You Broke Our Heart, Jeff

 

We always look forward to reading though the earnings call transcripts from the stock exchanges each quarter. There is often a nugget or two of information from the exchange CEO’s that surprises us and makes us question if exchanges actually care about a healthy market structure or if they only care about their own bottom line.  Here are two good examples from the 1Q quarter calls:

NYSE (Intercontinental Exchange)  

Brian Bedell – Deutsche Bank Securities, Inc.

So if those liquidity pools were cut up a little bit [referring to Brexit], you don’t think that would have a material impact on the pricing ability on both the clearing and the trading side?

Jeffrey Craig Sprecher – Intercontinental Exchange, Inc.

Might have just the opposite, in fact. We’ve seen – think about the new entrants that have come into some of our markets where they create a new pool of trading. Let’s take energy for example, there’s some new entrants, new pools of trading. What does it result for us? Record volume, record open interest, record revenue. Look at European interest rates, new competitor there, record volume for us.

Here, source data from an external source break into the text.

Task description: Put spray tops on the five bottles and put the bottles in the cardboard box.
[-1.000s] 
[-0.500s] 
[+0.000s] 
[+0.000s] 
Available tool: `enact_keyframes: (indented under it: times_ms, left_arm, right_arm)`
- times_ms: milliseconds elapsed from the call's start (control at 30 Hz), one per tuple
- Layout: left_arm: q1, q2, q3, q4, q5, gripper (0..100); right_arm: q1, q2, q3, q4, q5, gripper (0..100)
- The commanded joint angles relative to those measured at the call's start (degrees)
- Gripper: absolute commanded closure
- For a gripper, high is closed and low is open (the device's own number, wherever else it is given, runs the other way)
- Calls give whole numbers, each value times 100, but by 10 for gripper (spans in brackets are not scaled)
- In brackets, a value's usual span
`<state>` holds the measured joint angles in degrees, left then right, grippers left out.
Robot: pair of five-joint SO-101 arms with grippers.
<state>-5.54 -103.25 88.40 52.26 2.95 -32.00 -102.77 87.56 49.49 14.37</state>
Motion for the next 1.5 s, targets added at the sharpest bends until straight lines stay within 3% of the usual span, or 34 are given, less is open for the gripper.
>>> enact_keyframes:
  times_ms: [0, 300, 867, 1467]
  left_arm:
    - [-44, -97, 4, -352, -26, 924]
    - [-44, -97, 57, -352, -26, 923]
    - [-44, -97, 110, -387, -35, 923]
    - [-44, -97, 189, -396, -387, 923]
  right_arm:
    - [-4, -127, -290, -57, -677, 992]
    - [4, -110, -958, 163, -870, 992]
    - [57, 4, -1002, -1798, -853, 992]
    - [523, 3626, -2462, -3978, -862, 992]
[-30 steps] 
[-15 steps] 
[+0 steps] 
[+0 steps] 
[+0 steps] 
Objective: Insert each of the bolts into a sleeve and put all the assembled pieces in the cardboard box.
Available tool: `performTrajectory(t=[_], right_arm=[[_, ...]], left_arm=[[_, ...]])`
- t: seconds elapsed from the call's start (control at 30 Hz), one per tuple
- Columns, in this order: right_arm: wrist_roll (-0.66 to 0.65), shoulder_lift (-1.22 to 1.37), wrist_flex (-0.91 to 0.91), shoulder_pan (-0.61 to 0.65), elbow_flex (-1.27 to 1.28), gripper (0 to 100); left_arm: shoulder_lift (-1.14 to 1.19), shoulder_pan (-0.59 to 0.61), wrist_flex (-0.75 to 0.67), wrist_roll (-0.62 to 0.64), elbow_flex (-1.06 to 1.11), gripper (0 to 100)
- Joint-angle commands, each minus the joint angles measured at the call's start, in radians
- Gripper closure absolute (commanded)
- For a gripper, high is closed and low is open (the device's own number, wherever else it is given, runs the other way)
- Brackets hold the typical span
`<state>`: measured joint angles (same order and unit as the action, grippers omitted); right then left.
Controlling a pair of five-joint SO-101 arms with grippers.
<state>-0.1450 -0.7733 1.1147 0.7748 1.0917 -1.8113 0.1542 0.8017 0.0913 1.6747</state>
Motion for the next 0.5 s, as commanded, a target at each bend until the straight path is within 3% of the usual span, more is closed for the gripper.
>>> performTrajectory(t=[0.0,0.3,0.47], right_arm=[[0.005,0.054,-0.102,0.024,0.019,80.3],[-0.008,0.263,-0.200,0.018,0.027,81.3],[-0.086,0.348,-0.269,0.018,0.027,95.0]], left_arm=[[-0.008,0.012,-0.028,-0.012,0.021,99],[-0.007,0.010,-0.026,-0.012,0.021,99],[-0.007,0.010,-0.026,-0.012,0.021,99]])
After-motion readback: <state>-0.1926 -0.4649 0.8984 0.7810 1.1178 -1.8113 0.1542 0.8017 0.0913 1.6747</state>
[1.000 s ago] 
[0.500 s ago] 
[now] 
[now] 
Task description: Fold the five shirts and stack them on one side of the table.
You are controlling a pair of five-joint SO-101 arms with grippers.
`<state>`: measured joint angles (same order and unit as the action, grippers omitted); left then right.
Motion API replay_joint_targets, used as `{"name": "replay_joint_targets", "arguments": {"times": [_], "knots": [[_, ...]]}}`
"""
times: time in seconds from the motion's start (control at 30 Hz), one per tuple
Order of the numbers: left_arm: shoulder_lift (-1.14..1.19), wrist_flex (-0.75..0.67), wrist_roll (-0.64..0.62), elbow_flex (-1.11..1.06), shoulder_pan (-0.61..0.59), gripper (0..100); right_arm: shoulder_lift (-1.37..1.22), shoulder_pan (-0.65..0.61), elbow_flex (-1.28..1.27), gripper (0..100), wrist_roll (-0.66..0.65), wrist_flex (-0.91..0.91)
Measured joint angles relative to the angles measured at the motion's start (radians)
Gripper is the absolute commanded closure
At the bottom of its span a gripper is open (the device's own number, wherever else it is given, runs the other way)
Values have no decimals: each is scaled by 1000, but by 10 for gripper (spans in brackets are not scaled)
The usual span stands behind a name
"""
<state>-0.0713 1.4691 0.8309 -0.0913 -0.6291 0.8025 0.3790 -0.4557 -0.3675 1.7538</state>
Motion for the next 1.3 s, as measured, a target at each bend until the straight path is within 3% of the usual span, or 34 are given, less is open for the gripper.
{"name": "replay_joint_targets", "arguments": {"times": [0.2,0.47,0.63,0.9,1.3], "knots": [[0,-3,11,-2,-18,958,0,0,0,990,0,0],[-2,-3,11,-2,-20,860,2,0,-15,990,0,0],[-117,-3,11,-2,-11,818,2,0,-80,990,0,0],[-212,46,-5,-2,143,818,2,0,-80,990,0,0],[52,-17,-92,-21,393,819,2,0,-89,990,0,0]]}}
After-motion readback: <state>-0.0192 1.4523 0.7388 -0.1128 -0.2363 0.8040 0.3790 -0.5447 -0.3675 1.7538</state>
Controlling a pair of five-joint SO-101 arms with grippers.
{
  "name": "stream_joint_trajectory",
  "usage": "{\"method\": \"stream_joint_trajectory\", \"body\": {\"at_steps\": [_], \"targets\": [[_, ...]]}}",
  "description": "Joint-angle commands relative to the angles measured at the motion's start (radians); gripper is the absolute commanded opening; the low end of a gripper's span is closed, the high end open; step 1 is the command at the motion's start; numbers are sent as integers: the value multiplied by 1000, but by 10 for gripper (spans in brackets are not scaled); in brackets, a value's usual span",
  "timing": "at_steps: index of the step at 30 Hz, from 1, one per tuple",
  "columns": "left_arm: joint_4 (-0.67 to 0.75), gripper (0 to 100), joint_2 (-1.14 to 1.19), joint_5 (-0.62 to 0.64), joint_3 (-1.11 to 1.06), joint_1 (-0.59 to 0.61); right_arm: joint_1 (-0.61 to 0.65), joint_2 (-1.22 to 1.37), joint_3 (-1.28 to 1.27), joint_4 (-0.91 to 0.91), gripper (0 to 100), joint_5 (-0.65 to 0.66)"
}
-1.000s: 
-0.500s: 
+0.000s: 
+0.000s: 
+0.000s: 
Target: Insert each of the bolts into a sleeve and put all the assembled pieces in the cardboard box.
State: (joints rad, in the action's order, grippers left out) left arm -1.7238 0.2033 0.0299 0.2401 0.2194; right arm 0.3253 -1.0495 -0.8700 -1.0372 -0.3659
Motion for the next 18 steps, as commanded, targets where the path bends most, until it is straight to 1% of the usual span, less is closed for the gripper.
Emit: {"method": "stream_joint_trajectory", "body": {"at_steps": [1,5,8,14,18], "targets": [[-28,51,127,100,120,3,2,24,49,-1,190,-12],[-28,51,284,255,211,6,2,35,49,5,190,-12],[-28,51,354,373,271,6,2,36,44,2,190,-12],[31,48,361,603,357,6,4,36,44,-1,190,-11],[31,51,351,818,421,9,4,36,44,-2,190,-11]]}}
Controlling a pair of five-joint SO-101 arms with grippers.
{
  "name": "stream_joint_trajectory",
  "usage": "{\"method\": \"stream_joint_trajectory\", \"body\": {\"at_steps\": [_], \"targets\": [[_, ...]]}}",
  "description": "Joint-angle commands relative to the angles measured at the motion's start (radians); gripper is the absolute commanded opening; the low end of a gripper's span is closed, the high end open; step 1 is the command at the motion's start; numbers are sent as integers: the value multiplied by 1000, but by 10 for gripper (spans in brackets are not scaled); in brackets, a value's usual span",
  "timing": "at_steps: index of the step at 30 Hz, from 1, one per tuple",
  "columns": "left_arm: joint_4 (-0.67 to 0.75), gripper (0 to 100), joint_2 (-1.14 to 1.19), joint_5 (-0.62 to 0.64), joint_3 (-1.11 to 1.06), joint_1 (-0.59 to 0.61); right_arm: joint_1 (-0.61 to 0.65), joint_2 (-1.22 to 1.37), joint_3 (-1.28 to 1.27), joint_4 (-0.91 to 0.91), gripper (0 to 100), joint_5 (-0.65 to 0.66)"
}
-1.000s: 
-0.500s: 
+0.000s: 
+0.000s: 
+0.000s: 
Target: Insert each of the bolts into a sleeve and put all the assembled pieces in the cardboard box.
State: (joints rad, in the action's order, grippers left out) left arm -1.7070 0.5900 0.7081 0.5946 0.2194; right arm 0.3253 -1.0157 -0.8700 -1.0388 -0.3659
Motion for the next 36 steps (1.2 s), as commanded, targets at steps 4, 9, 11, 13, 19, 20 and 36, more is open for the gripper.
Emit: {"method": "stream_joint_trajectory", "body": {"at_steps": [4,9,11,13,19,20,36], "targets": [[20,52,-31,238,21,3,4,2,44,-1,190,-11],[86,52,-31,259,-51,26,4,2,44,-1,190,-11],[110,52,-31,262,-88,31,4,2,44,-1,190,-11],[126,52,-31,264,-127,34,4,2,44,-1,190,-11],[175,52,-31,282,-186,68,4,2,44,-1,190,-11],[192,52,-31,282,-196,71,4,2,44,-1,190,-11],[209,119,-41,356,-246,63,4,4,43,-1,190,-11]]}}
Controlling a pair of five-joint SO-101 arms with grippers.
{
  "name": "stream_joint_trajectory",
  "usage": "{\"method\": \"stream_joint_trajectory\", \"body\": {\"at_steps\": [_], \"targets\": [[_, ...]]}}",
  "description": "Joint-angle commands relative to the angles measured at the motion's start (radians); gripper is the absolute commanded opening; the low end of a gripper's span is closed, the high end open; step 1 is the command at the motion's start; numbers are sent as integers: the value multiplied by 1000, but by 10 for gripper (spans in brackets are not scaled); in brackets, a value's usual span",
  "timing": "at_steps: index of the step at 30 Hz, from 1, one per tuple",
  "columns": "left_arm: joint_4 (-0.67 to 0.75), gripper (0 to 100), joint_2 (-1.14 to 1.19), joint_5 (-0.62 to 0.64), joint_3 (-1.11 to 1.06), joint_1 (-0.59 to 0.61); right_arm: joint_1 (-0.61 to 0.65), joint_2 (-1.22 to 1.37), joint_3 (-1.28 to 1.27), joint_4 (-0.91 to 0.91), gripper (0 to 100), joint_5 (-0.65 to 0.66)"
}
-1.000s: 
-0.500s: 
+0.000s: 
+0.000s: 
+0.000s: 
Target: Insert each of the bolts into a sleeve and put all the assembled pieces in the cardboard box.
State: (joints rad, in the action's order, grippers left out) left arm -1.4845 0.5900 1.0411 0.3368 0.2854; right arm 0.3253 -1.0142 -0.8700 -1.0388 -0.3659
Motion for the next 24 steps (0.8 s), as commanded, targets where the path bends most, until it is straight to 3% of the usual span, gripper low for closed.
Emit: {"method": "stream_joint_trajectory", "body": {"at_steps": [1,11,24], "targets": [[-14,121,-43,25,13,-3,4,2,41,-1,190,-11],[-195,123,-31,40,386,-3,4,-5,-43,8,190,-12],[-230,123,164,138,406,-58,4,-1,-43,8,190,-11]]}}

When you split these liquidity pools, and entrants may do that and regulators may cause that, what happens is that overall volumes tend to go up because the market starts to arbitrage and tries to put the market back together, the value of data goes up. And the whole thing for us turns out to be very good business. We fight that because we don’t think it’s in the best interest of the market. We have ways of growing otherwise, but we have positioned ourselves for more fragmentation which ultimately I think leads to higher revenues and earnings for ICE.

You broke our heart, Jeff, you broke our heart.   We had such high hopes for the NYSE after ICE took them over but it seems like they have dropped their market structure reform calls and are simply chasing the dollars now.  We remember when Mr. Sprecher testified before the Senate Banking Committee in July 2014 and warned about the dangers of fragmentation:

We also have concerns about the rising level of fragmentation and believe that the increased technology cost and risks that are born from maintaining connections to as many as 60 trading centers is unnecessary and ultimately increases costs to investors…The lack of order competition in a fragmented market negatively impacts markets in the form of less liquidity, information leakage and wider spreads.”

What happened to the old Jeff Sprecher who wanted to ban rebates and limit fragmentation?  What happened to the “Grand Bargain”?  What happened to NYSE taking the lead in market structure reform?  NYSE now has 4 US stock exchanges (NYSE, NYSE Arca, NYSE MKT, NYSE National) in their family and continues to profit from this increased fragmentation.

NASDAQ 

Vincent Hung – Autonomous Research US LP

Hi. So in this Virtu-KCG deal, they’re looking to extract some synergies from savings on market data. Do you see any revenue impacts from this and are you concerned by any further consolidation in the HFT industry?

Adena T. Friedman – Nasdaq, Inc.

So I mean I think that there will be some impact. We’re still assessing exactly what that would be and they obviously have to go through and I’m sure they have certain assumptions, but we have some work to do just to make sure that we fully understand it. It’s not going to be significantly material, but as we said, consolidation in the HFT industry could have some impact on our maybe data and connectivity services, and at the same time, what we have found is when there has been consolidation in the industry in the past, it tends to give rise to new players and so the net of it has usually been a lot more muted than what you would expect in terms of initial impact, and that’s just – by the nature of the industry frankly is usually when there’s consolidation, someone else sees it as an opportunity to get in and that has been the history of our business. So we see it as – on a netted basis, we’re not particularly concerned, but we definitely obviously are evaluating it right now.

Considering that market data related services represent a substantial chunk of exchange revenue, we’re kind of surprised that Ms. Friedman doesn’t seemed too concerned about HFT consolidation. Based on her comments, she seems to think that new players will pop up in the HFT industry to offset Nasdaq’s lost revenue due to consolidation. While this may have been the case a few years ago, we think times have changed.  The cost of shaving nanoseconds off of latency keeps getting higher and is creating larger barriers to entry for new electronic firms.  Ms. Friedman and other exchange CEO’s might be hoping for more volatility to offset the consolidation problems.  Or maybe they are hoping for an overhaul of some market structure rules to create a new playground for their highest volume HFT clients?

Another quarter in the books and another quarter of earnings call comments which reveal that exchanges only care about their own bottom line and could care less about capital formation and bringing buyers and sellers together.